In deciding the immunization’s composition, infectious diseases experts “test tens of thousands of influenza isolates throughout the world and characterize them at different levels to try to make the best determination of whether to maintain the same viruses [in the flu vaccine] or change them,” said Pedro A. Piedra, MD, professor in the Dept. of Molecular Virology and Microbiology and the Dept. of Pediatrics at Baylor College of Medicine in Houston. “It’s always a best guess that is made” of what influenza strains will be circulating the next year, he said.

Selecting the proper influenza B virus strain to include in the vaccine is particularly difficult, because two lineages of the B virus circulate in the U.S., Dr. Piedra said. That is one reason many infectious diseases experts support the use of a quadrivalent influenza vaccine, which could include two influenza A virus strains and two B strains, Dr. Piedra said.

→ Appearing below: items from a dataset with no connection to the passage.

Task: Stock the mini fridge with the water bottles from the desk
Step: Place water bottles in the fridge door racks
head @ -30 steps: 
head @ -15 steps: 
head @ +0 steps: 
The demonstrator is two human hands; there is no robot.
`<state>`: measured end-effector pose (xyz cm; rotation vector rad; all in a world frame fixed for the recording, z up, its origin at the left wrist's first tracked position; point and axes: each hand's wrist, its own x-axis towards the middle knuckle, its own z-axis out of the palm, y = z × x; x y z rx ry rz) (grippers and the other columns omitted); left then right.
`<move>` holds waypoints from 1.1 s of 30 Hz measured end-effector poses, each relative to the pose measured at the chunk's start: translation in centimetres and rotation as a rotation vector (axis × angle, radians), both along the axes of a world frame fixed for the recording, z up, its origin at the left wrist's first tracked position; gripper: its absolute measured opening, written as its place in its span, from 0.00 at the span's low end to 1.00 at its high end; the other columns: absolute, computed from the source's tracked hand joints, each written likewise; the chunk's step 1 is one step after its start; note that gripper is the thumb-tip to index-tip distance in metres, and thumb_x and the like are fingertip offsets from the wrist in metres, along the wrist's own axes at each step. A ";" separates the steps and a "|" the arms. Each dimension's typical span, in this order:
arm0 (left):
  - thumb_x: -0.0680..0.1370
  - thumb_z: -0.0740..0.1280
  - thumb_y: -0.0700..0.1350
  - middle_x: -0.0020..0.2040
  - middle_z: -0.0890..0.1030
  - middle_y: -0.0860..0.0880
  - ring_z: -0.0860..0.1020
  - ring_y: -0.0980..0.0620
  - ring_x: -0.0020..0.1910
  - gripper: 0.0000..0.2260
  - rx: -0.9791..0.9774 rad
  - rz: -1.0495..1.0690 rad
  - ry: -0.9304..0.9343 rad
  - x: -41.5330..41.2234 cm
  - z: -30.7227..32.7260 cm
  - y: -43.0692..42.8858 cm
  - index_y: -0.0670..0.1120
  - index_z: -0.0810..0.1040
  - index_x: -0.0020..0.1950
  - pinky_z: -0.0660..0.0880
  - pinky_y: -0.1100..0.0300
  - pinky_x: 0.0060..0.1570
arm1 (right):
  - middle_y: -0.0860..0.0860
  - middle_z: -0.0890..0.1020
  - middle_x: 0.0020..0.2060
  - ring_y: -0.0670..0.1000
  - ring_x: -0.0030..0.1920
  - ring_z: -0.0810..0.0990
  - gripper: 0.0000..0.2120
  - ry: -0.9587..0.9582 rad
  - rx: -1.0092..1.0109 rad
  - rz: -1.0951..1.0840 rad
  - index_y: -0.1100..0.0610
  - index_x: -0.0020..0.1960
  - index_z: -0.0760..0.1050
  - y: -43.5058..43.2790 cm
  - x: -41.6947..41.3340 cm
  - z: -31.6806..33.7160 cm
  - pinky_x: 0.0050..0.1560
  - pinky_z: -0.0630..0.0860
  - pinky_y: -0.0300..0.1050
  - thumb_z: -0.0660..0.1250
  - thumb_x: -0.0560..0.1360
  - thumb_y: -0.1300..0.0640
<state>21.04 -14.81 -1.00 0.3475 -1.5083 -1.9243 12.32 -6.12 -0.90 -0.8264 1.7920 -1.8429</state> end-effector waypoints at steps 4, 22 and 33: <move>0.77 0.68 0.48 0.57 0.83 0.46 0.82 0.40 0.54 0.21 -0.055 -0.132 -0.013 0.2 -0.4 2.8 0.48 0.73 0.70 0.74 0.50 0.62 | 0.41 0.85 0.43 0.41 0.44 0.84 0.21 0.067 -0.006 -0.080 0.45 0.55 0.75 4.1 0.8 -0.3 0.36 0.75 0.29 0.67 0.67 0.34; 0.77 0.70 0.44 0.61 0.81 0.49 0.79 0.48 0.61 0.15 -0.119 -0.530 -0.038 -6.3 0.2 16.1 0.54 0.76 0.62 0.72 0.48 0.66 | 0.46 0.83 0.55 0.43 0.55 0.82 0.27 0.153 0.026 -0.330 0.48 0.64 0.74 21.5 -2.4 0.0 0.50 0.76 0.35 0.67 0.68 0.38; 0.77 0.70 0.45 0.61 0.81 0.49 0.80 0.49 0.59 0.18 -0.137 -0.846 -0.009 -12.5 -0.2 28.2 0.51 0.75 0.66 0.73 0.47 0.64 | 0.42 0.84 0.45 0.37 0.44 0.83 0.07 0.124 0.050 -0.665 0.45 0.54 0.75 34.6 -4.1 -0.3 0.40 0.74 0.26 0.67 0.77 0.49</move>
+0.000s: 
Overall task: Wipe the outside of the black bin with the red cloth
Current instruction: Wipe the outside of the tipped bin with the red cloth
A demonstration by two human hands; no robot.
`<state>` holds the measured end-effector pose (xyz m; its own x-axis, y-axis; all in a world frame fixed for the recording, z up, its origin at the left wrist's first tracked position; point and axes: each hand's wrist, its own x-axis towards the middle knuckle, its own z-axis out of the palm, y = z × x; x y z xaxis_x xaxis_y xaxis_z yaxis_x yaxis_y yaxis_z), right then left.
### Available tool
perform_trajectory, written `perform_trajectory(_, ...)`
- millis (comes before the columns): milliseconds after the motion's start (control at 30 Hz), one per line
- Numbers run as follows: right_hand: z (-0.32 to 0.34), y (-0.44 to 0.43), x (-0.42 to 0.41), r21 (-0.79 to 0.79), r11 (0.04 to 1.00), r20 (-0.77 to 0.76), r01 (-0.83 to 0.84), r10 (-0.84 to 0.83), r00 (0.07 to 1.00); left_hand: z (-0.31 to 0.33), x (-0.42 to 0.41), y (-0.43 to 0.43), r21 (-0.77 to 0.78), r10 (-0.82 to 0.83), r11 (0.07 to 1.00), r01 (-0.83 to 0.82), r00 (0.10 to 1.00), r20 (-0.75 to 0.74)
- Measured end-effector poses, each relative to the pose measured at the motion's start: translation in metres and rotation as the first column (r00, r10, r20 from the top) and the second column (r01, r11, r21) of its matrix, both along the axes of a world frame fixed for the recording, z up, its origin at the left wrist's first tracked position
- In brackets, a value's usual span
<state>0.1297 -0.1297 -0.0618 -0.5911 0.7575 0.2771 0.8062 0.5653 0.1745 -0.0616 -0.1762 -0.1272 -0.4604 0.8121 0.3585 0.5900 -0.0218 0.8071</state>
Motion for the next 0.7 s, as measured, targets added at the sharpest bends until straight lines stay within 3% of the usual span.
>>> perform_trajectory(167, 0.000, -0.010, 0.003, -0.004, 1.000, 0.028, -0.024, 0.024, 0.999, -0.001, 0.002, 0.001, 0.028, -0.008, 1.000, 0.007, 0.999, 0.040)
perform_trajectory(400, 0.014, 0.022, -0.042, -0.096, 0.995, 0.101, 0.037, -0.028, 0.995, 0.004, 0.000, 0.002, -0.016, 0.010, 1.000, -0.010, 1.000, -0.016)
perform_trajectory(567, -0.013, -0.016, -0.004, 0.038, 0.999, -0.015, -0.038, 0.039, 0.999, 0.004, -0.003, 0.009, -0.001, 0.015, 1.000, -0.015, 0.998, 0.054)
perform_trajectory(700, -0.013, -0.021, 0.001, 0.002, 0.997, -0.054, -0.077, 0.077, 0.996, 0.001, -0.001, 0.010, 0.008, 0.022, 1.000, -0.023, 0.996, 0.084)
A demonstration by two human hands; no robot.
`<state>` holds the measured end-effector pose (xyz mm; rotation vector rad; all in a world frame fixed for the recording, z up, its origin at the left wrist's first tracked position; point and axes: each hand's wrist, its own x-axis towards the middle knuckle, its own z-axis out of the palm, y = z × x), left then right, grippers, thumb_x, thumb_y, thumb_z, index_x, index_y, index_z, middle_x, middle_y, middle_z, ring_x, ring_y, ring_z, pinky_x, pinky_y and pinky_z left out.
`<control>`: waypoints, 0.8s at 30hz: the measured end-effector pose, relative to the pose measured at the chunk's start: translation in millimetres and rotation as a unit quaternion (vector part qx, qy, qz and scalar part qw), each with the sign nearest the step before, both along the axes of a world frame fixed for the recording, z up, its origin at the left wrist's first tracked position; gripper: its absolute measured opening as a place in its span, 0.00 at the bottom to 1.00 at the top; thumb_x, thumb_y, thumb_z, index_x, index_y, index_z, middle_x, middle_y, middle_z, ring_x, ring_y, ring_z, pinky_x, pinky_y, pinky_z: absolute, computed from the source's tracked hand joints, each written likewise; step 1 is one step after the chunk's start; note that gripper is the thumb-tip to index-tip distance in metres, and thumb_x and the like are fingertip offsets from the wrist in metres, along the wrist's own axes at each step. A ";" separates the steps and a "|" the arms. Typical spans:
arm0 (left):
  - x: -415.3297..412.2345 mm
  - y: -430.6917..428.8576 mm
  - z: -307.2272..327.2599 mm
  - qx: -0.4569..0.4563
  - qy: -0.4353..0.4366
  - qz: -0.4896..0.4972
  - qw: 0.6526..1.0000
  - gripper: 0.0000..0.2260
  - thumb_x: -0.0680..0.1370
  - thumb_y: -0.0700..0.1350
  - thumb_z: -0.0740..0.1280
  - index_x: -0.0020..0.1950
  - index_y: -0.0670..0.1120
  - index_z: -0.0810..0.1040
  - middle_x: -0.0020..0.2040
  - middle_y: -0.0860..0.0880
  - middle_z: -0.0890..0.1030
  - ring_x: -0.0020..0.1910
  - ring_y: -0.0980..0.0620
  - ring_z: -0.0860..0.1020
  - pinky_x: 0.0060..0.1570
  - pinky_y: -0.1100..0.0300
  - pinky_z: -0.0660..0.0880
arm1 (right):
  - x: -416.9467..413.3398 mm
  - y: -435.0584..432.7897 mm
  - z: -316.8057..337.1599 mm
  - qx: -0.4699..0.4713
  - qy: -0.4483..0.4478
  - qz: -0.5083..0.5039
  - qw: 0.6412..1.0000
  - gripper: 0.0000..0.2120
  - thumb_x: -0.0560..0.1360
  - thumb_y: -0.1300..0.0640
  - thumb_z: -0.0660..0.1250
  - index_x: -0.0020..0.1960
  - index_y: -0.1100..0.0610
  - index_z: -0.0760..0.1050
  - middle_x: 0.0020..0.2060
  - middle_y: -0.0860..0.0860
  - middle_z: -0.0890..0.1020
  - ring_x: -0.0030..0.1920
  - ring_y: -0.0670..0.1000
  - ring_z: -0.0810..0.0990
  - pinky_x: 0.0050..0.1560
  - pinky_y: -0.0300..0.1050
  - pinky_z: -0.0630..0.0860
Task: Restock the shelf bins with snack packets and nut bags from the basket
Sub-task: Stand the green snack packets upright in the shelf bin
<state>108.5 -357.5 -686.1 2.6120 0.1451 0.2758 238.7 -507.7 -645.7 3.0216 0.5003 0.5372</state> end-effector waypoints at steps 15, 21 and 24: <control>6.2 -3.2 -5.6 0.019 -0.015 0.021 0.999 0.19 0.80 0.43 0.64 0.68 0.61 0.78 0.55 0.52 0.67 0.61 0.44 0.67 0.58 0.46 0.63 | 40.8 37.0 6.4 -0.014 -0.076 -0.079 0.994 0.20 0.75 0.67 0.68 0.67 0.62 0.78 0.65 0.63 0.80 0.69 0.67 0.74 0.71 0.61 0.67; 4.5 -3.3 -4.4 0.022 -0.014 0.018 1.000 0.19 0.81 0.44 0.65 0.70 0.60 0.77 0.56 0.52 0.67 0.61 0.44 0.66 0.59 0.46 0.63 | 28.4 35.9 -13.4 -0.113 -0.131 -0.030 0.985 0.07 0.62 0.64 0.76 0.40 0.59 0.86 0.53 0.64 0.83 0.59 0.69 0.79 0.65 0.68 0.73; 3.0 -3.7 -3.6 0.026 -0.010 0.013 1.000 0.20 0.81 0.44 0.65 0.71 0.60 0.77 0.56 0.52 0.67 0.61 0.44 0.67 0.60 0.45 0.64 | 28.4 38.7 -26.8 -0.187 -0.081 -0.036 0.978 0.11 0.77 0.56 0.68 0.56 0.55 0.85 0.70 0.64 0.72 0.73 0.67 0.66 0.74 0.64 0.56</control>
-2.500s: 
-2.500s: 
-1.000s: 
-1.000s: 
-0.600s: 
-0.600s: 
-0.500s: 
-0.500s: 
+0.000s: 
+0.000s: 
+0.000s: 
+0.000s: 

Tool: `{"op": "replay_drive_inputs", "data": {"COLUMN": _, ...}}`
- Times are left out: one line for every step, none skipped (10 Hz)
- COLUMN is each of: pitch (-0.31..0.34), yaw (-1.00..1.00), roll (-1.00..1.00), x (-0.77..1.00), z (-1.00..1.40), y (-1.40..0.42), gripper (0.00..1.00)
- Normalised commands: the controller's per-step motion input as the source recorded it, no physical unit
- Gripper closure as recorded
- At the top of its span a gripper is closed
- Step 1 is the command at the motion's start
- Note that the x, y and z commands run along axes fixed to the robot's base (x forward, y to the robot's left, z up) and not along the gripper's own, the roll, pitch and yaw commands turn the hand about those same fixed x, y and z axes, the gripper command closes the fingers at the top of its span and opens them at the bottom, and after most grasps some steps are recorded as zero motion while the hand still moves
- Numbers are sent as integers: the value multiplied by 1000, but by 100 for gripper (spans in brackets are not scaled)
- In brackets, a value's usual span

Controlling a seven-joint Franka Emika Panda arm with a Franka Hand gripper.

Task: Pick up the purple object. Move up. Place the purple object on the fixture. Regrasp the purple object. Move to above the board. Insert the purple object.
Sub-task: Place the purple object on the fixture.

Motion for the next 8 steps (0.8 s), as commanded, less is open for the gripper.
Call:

In February, the U.S. got one step closer to having such a vaccine when the FDA approved MedImmune’s FluMist Quadrivalent vaccine for use in people ages 2 to 49. It is the first quadrivalent influenza vaccine the agency has approved.

“Illness caused by influenza B virus affects children, particularly young and school-aged, more than any other population,” said Karen Midthun, MD, director of the FDA Center for Biologics Evaluation and Research. “A vaccine containing the four virus strains most likely to spread and cause illness during the influenza season offers an additional option to aid in influenza prevention efforts.”

MedImmune is waiting for the Advisory Committee on Immunization Practices to recommend routine use of the quadrivalent intranasal vaccine before it begins manufacturing the product, said MedImmune spokesman Tor Constantino. The 15-member committee advises the Centers for Disease Control and Prevention on vaccine issues.

MedImmune’s goal is to produce the vaccine in time for the 2013-14 flu season, Constantino said. He added that manufacturing the product is not expected to take any longer than producing the trivalent immunization.

The FluMist Quadrivalent vaccine could come before ACIP as early as June, when the committee is set to meet in Atlanta.

“We’re optimistic” that a recommendation will be made for the vaccine this year, Constantino said.